WHAT TO WORK ON:
Establish how many lines in the entries hold the string "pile". The number by itself is the whole answer.

Excerpts from a dataset:
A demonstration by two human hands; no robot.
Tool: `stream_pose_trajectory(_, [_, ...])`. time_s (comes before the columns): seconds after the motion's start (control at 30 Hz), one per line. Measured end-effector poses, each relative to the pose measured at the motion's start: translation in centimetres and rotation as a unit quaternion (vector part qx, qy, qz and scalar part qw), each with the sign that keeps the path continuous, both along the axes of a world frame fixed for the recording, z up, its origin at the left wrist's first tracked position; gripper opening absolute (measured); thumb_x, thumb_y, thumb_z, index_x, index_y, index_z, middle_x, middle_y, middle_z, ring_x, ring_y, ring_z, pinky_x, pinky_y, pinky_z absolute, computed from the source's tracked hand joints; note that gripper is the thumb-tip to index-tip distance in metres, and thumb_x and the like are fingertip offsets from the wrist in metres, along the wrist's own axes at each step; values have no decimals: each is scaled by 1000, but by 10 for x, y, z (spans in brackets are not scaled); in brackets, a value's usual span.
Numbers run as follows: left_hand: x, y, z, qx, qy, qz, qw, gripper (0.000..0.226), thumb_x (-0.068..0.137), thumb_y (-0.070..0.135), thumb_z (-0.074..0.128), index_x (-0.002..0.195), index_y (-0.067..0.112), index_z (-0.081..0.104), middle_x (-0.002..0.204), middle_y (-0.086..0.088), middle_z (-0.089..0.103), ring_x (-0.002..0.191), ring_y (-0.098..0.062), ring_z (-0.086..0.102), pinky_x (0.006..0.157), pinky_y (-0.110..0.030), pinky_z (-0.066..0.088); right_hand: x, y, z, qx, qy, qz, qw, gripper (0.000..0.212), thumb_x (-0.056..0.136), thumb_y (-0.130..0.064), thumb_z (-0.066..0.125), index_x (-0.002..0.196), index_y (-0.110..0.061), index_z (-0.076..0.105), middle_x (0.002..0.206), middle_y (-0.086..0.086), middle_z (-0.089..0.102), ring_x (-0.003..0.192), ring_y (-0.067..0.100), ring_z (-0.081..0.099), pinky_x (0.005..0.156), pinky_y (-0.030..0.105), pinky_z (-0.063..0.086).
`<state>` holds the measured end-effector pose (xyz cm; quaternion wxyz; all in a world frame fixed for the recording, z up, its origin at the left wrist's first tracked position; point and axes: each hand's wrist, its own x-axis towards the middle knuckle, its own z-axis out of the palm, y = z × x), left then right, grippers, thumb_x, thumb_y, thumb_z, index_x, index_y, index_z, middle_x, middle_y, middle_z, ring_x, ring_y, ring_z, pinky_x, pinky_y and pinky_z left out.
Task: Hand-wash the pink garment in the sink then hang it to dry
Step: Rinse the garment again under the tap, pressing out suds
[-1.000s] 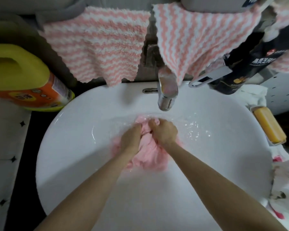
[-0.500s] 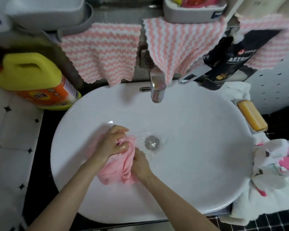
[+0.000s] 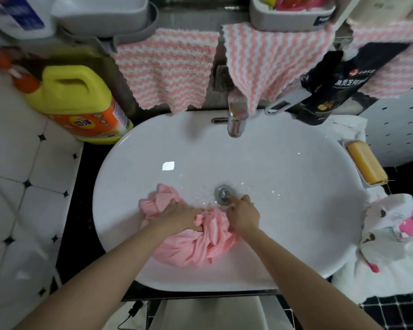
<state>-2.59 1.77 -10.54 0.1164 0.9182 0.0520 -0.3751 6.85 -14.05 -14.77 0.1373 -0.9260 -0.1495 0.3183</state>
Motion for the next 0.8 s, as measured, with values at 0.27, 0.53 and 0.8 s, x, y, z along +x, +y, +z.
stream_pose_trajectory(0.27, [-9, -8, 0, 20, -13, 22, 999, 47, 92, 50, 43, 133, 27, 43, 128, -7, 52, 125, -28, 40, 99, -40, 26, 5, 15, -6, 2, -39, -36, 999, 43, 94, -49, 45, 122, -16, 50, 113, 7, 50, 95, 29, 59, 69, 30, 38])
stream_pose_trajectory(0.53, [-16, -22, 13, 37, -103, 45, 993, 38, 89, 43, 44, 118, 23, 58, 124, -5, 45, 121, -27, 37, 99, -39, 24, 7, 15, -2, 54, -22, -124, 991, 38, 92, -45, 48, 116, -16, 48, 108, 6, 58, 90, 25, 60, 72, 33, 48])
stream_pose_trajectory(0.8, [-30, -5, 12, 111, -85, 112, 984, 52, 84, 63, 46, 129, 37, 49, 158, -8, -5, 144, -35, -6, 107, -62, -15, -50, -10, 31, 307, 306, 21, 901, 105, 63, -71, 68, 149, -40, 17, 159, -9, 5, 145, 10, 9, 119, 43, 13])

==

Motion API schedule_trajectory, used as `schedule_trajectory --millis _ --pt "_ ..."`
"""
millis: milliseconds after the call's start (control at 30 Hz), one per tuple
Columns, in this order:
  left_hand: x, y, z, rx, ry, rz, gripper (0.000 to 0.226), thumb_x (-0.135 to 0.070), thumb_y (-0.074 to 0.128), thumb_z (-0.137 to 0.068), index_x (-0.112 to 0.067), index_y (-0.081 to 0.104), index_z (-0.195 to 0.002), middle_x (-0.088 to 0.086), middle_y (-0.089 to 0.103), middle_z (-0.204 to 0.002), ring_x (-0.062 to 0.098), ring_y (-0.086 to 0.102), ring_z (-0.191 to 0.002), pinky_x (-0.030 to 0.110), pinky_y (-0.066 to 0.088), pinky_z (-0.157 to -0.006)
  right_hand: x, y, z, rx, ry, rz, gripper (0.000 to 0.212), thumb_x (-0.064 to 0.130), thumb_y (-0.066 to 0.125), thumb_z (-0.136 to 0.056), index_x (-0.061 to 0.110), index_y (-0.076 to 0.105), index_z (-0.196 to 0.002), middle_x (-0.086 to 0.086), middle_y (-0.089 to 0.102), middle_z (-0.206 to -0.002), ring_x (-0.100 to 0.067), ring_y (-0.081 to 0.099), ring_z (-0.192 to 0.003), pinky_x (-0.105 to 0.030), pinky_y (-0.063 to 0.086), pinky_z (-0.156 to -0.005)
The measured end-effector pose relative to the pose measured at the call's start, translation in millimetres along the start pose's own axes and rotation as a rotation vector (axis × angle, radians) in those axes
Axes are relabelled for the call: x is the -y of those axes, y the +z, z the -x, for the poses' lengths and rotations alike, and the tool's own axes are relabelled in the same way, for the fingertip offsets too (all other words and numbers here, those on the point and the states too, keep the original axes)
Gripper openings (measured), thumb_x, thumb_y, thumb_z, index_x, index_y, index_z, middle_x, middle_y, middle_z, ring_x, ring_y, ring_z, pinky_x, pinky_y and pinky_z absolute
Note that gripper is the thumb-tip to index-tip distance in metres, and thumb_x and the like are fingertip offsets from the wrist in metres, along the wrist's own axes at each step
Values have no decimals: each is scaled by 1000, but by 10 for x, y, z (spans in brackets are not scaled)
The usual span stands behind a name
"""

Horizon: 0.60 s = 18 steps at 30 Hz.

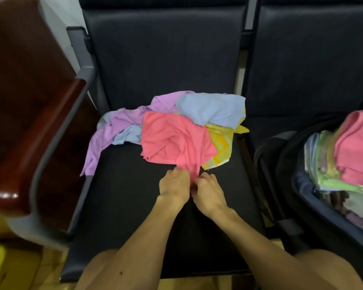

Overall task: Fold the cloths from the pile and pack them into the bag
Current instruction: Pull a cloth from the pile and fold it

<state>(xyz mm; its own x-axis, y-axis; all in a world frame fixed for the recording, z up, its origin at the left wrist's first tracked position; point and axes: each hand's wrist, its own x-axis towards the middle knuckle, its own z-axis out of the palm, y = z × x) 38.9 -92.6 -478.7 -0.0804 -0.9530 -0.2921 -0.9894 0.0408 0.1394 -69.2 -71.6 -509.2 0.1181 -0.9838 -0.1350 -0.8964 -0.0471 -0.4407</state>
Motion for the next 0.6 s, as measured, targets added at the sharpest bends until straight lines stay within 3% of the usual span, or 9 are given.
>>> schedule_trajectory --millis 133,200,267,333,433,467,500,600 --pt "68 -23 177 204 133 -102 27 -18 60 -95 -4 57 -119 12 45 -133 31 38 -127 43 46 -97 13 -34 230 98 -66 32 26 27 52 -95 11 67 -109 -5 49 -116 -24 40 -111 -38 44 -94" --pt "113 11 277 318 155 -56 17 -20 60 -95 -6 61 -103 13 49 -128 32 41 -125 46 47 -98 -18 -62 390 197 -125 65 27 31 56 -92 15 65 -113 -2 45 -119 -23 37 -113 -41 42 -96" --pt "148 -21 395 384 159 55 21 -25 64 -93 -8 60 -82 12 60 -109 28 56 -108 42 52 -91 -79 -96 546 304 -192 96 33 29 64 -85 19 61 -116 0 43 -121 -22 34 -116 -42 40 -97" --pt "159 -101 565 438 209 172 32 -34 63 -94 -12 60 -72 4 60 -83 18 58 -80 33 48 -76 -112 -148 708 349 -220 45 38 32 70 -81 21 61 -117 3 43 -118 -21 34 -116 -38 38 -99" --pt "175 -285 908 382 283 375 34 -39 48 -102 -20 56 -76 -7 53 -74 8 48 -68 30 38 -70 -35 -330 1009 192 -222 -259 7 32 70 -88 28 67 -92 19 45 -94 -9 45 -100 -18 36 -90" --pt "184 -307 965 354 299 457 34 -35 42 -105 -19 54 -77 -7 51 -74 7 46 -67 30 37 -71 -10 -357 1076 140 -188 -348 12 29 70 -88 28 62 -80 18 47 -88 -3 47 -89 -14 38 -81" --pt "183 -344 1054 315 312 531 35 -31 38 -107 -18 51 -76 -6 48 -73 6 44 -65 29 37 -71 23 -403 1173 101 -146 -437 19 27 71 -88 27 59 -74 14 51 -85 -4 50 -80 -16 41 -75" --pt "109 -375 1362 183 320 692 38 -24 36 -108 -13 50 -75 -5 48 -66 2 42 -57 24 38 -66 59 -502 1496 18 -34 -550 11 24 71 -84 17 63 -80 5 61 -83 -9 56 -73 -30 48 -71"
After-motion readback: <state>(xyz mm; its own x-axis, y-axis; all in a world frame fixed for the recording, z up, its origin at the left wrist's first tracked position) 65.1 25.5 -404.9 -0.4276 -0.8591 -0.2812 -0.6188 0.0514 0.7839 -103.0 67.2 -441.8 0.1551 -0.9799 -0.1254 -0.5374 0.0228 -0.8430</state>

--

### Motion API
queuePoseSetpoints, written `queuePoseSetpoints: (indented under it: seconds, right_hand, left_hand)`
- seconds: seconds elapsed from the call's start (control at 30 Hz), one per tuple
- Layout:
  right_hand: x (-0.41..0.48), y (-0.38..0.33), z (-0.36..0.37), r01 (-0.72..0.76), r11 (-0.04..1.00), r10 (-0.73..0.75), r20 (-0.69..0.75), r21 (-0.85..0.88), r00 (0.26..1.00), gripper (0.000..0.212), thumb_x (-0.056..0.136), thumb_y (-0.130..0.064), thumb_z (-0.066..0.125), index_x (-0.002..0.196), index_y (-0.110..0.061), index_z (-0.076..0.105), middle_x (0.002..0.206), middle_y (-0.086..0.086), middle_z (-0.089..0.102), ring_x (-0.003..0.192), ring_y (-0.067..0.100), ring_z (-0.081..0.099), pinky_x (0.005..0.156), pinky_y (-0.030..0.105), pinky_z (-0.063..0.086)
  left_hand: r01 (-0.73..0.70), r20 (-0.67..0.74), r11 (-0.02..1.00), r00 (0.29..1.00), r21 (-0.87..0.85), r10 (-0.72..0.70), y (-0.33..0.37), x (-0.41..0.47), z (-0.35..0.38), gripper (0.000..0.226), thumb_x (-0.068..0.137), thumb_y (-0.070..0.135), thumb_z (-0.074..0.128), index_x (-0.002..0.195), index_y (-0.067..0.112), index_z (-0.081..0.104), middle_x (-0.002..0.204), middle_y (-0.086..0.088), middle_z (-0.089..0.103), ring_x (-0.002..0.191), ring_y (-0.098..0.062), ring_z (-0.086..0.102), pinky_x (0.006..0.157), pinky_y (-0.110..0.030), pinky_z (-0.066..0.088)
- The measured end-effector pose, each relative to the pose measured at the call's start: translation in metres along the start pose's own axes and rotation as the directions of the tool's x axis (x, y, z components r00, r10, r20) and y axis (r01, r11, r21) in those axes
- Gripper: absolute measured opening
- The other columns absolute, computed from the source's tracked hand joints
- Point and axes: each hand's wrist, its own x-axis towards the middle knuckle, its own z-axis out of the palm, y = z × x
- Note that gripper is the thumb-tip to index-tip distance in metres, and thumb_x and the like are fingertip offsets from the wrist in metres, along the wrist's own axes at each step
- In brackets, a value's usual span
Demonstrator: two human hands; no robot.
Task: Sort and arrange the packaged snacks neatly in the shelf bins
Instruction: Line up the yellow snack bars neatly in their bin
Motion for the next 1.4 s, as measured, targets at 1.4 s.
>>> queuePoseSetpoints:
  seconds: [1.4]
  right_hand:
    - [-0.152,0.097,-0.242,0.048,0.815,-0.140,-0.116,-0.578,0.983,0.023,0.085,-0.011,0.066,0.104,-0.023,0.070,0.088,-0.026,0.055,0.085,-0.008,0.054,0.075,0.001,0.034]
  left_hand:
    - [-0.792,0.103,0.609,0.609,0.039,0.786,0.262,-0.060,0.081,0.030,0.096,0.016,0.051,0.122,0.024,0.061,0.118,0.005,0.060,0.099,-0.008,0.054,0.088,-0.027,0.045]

RESPONSE TO THE TASK:
2